**** RECORDS ****
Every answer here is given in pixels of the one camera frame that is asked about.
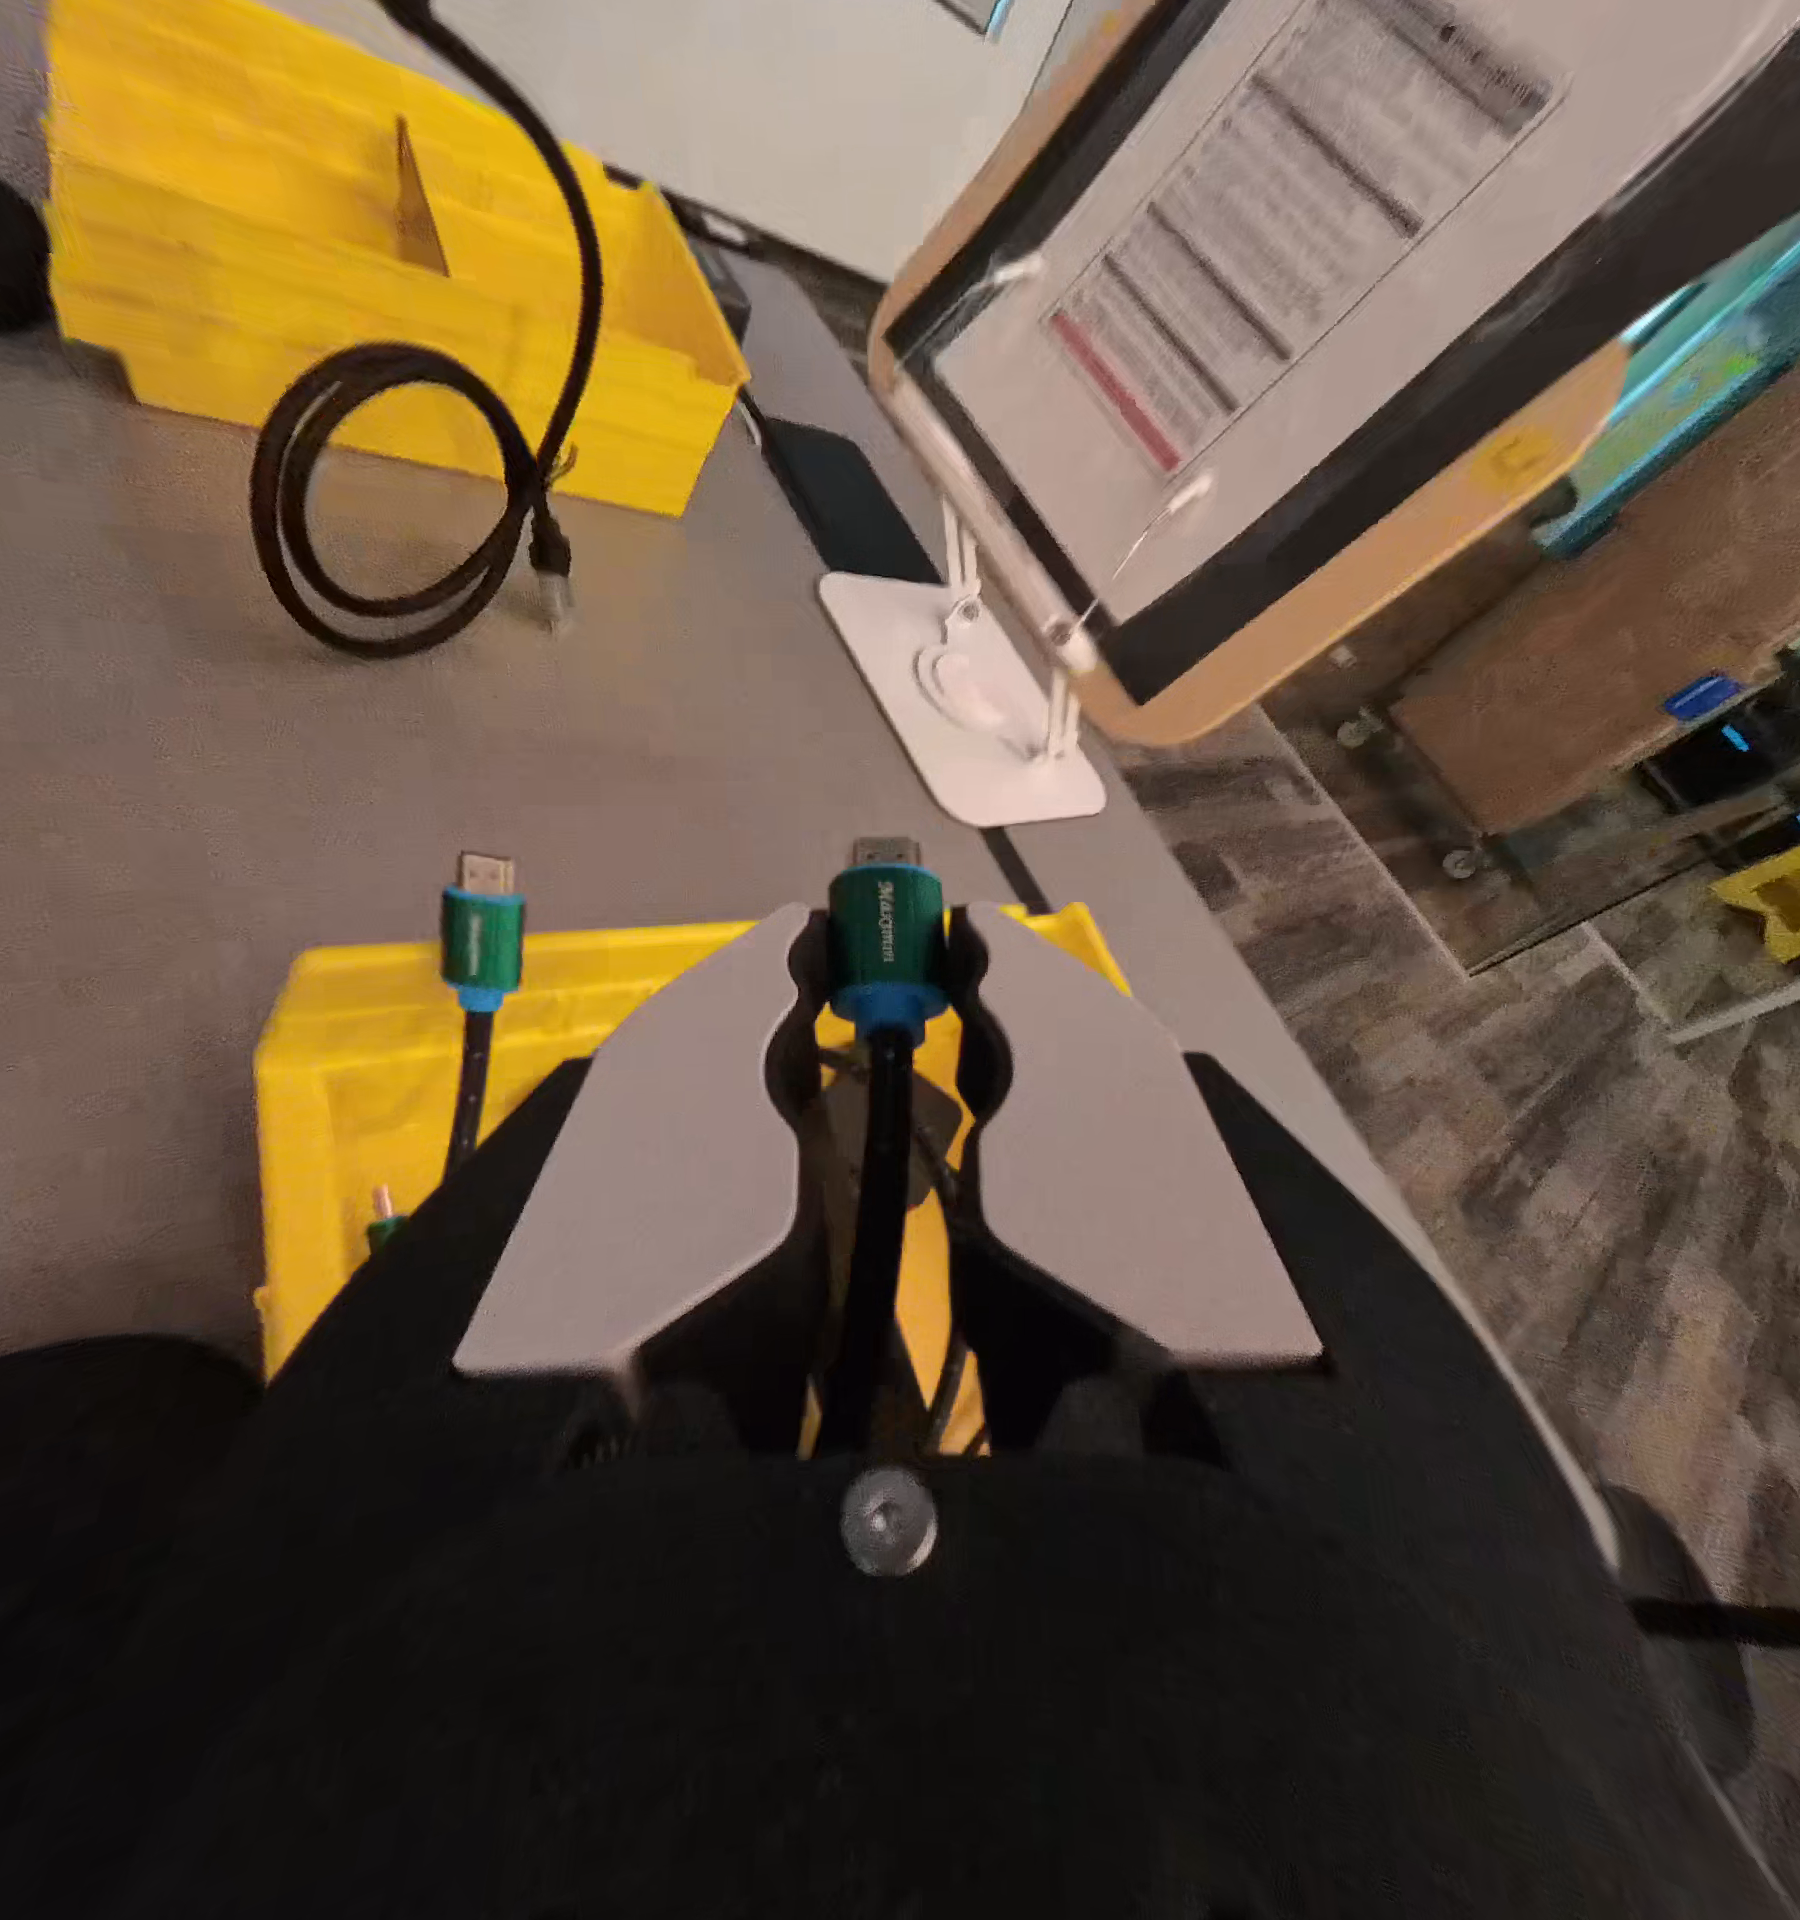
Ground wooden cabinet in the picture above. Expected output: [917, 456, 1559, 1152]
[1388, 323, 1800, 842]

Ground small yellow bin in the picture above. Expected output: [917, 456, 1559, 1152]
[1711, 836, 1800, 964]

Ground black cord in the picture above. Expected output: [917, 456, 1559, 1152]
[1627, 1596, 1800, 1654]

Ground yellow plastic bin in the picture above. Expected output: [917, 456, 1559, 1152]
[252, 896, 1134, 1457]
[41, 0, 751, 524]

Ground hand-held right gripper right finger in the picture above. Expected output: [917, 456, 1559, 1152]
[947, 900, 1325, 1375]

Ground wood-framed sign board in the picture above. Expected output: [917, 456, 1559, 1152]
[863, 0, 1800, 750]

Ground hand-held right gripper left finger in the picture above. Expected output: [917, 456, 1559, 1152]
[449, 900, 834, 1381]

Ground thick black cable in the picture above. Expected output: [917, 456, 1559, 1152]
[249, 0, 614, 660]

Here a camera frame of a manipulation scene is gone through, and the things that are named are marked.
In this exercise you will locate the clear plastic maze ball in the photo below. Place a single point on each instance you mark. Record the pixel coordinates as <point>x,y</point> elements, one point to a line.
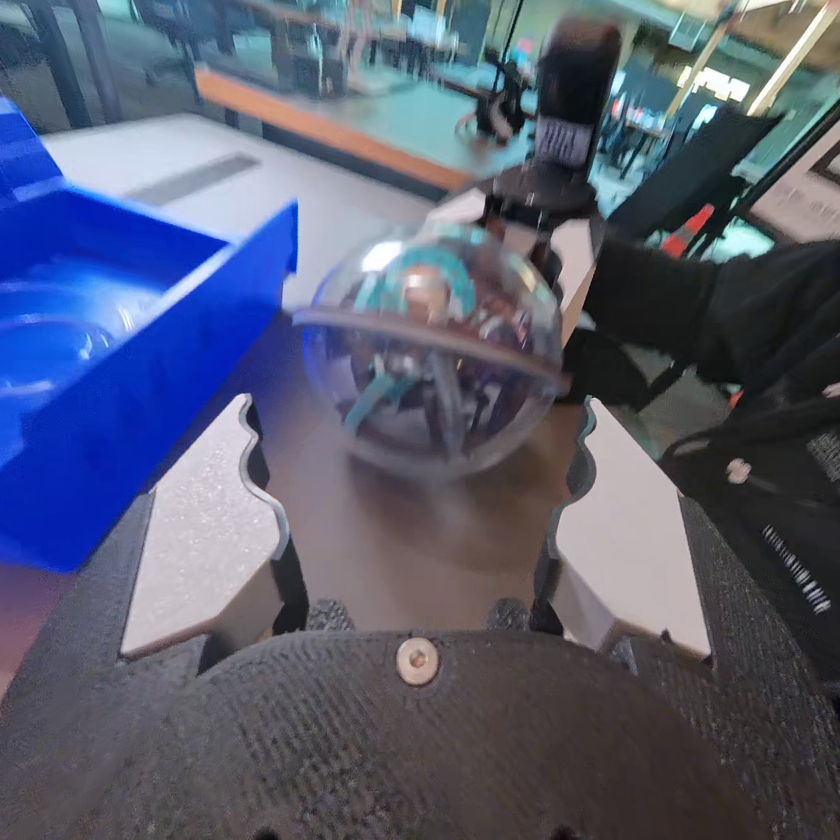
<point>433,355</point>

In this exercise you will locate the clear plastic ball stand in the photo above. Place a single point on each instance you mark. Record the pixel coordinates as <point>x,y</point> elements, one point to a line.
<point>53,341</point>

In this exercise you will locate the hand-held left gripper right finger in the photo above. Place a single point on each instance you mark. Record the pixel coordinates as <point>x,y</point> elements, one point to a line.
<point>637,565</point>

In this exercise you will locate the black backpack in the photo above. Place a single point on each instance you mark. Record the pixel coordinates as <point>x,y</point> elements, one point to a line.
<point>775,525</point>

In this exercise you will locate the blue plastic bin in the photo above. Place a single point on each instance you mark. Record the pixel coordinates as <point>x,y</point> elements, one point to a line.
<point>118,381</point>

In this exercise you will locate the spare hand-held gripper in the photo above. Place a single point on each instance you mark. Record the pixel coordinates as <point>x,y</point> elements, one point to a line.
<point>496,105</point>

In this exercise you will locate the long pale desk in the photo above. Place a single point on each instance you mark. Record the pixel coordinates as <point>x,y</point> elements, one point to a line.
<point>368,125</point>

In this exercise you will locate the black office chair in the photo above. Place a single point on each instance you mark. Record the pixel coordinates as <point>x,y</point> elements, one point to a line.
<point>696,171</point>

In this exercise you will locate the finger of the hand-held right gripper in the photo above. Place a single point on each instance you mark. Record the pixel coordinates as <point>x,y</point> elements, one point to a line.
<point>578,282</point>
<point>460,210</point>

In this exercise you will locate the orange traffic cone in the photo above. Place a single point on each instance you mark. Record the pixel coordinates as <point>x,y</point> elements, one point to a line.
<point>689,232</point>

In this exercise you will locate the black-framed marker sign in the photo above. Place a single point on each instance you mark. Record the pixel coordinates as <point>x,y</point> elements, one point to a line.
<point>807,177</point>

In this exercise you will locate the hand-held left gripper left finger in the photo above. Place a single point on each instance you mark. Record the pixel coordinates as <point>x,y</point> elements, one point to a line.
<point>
****
:: PROBLEM TO WORK ON ::
Transcribe only the lines above that start at the line containing "Ground hand-held right gripper right" and end at the line containing "<point>775,525</point>". Omit pictures.

:: EXPECTED ANSWER ::
Ground hand-held right gripper right finger in the picture above. Expected output: [917, 456, 1559, 1152]
[947, 900, 1325, 1375]

Ground wood-framed sign board in the picture above. Expected output: [917, 456, 1559, 1152]
[863, 0, 1800, 750]

Ground hand-held right gripper left finger in the picture above. Expected output: [917, 456, 1559, 1152]
[449, 900, 834, 1381]

Ground thick black cable in the picture above. Expected output: [917, 456, 1559, 1152]
[249, 0, 614, 660]

Here a camera frame of a manipulation scene is gone through, and the things that are named are marked.
In this exercise you will locate the clear plastic maze ball in the photo below. Place a single point on each instance you mark. Record the pixel coordinates as <point>x,y</point> elements, one point to a line.
<point>433,355</point>

In this exercise you will locate the clear plastic ball stand in the photo above. Place a single point on each instance you mark. Record the pixel coordinates as <point>x,y</point> elements, one point to a line.
<point>53,341</point>

In this exercise you will locate the hand-held left gripper right finger in the photo above. Place a single point on each instance you mark. Record the pixel coordinates as <point>x,y</point> elements, one point to a line.
<point>637,565</point>

In this exercise you will locate the black backpack in the photo above. Place a single point on each instance you mark. Record the pixel coordinates as <point>x,y</point> elements, one point to a line.
<point>775,525</point>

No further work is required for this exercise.